• Exercise prompt: Your output should be the full listing, unchanged.

• Stored data:

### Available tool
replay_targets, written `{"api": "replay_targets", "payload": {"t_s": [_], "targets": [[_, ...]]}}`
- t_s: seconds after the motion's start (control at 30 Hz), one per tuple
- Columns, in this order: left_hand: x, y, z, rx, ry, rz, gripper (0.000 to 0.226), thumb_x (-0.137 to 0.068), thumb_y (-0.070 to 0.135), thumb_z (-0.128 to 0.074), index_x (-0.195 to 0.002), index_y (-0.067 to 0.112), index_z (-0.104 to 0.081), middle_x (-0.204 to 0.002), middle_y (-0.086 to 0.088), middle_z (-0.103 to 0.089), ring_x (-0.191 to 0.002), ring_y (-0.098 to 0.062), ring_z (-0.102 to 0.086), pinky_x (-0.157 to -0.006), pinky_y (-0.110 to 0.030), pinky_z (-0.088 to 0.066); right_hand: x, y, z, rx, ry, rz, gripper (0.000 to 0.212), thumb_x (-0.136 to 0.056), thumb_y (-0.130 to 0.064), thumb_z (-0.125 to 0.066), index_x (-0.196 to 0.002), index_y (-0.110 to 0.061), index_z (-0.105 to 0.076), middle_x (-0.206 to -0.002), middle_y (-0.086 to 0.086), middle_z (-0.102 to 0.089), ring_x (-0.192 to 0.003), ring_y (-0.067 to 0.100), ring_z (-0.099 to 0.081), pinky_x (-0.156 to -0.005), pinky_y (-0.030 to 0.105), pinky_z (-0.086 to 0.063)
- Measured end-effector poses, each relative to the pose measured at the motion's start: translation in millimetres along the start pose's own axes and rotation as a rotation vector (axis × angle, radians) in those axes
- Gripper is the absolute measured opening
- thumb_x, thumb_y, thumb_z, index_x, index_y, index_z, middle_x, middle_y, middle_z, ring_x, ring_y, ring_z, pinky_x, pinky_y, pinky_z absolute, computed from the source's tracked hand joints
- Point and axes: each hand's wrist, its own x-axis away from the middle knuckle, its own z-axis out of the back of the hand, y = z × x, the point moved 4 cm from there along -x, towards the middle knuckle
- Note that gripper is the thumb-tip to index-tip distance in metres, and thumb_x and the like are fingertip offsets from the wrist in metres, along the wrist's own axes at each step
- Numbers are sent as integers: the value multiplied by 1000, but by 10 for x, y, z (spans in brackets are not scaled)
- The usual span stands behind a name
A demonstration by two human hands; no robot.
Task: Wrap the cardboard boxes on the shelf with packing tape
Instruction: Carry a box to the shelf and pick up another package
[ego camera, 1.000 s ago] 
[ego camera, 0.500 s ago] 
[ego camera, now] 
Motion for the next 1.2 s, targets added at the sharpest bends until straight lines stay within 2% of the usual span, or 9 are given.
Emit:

• Solved exercise:
### Available tool
replay_targets, written `{"api": "replay_targets", "payload": {"t_s": [_], "targets": [[_, ...]]}}`
- t_s: seconds after the motion's start (control at 30 Hz), one per tuple
- Columns, in this order: left_hand: x, y, z, rx, ry, rz, gripper (0.000 to 0.226), thumb_x (-0.137 to 0.068), thumb_y (-0.070 to 0.135), thumb_z (-0.128 to 0.074), index_x (-0.195 to 0.002), index_y (-0.067 to 0.112), index_z (-0.104 to 0.081), middle_x (-0.204 to 0.002), middle_y (-0.086 to 0.088), middle_z (-0.103 to 0.089), ring_x (-0.191 to 0.002), ring_y (-0.098 to 0.062), ring_z (-0.102 to 0.086), pinky_x (-0.157 to -0.006), pinky_y (-0.110 to 0.030), pinky_z (-0.088 to 0.066); right_hand: x, y, z, rx, ry, rz, gripper (0.000 to 0.212), thumb_x (-0.136 to 0.056), thumb_y (-0.130 to 0.064), thumb_z (-0.125 to 0.066), index_x (-0.196 to 0.002), index_y (-0.110 to 0.061), index_z (-0.105 to 0.076), middle_x (-0.206 to -0.002), middle_y (-0.086 to 0.086), middle_z (-0.102 to 0.089), ring_x (-0.192 to 0.003), ring_y (-0.067 to 0.100), ring_z (-0.099 to 0.081), pinky_x (-0.156 to -0.005), pinky_y (-0.030 to 0.105), pinky_z (-0.086 to 0.063)
- Measured end-effector poses, each relative to the pose measured at the motion's start: translation in millimetres along the start pose's own axes and rotation as a rotation vector (axis × angle, radians) in those axes
- Gripper is the absolute measured opening
- thumb_x, thumb_y, thumb_z, index_x, index_y, index_z, middle_x, middle_y, middle_z, ring_x, ring_y, ring_z, pinky_x, pinky_y, pinky_z absolute, computed from the source's tracked hand joints
- Point and axes: each hand's wrist, its own x-axis away from the middle knuckle, its own z-axis out of the back of the hand, y = z × x, the point moved 4 cm from there along -x, towards the middle knuckle
- Note that gripper is the thumb-tip to index-tip distance in metres, and thumb_x and the like are fingertip offsets from the wrist in metres, along the wrist's own axes at each step
- Numbers are sent as integers: the value multiplied by 1000, but by 10 for x, y, z (spans in brackets are not scaled)
- The usual span stands behind a name
A demonstration by two human hands; no robot.
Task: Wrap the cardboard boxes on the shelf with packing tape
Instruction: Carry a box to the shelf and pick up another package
[ego camera, 1.000 s ago] 
[ego camera, 0.500 s ago] 
[ego camera, now] 
Motion for the next 1.2 s, targets added at the sharpest bends until straight lines stay within 2% of the usual span, or 9 are given.
Emit:

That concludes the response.